__Instructions to follow__.
Look through the data below and extract, unchanged, the lines from the one that contains "Every answer here" to the one that contains "ask: trace the outline of every instance of the teal", both included.

Data records below:

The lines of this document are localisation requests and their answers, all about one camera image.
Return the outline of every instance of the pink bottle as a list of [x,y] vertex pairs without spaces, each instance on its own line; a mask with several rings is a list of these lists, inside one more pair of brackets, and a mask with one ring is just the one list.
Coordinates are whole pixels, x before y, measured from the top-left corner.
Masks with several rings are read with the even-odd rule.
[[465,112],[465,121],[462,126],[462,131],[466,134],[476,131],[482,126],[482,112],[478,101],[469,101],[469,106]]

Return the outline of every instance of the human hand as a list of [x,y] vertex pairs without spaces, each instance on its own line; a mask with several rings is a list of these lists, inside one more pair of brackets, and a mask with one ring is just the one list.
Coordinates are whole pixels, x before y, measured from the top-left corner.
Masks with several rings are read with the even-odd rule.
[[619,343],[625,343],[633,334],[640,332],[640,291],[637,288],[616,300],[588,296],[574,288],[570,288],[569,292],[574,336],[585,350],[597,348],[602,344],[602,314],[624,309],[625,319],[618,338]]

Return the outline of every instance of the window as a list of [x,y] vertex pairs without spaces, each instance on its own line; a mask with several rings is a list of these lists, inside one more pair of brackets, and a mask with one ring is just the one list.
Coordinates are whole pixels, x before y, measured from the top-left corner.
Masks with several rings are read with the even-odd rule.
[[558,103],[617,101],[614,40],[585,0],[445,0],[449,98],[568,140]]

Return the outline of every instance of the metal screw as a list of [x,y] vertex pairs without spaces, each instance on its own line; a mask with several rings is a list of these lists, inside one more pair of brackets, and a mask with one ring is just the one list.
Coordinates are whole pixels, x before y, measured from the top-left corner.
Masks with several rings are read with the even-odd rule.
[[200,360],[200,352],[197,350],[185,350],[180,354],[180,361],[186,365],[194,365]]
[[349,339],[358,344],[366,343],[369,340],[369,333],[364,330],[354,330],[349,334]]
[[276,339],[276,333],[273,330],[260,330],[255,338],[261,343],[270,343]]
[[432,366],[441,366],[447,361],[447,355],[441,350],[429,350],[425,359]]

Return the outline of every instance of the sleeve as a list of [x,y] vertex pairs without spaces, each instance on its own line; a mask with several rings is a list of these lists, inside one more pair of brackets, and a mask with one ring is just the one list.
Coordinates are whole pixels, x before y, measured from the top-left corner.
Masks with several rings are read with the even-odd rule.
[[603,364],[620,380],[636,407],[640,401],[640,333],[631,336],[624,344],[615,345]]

End of Data records.
Data records below:

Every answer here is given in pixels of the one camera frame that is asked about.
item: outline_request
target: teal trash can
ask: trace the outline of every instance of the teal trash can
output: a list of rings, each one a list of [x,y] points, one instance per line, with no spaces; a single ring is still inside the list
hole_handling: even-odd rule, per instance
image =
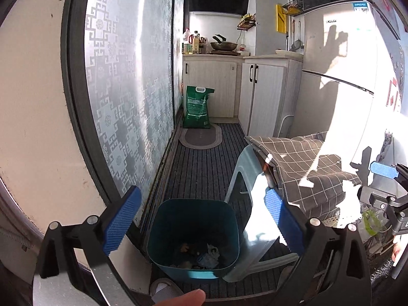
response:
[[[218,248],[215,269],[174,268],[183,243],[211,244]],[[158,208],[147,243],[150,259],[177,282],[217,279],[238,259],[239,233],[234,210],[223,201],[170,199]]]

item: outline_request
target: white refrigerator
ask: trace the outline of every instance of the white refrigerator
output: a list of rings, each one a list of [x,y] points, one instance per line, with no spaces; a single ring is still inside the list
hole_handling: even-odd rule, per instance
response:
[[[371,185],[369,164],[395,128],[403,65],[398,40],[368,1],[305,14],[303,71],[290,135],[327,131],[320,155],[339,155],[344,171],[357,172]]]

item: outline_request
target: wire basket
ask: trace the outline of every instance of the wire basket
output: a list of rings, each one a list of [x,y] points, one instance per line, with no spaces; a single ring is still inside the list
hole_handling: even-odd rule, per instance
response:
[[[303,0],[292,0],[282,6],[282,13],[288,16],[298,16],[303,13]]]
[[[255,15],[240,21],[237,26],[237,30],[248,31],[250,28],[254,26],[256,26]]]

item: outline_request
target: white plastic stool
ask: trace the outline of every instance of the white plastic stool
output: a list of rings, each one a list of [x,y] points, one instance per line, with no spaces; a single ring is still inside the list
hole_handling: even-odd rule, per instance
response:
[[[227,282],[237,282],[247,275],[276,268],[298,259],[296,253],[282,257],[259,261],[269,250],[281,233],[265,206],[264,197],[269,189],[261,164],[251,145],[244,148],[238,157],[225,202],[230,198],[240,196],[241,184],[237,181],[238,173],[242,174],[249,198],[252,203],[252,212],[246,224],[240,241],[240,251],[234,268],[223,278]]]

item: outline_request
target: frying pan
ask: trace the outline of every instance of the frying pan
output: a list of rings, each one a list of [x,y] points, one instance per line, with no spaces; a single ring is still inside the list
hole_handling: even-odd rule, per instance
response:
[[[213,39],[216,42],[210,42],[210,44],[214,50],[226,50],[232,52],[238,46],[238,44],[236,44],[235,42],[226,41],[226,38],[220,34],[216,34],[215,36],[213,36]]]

End of Data records.

__Answer space__.
Every answer here is given in pixels of the one camera frame that is asked about.
item: outline_request
target: teal trash can
ask: trace the outline of every instance of the teal trash can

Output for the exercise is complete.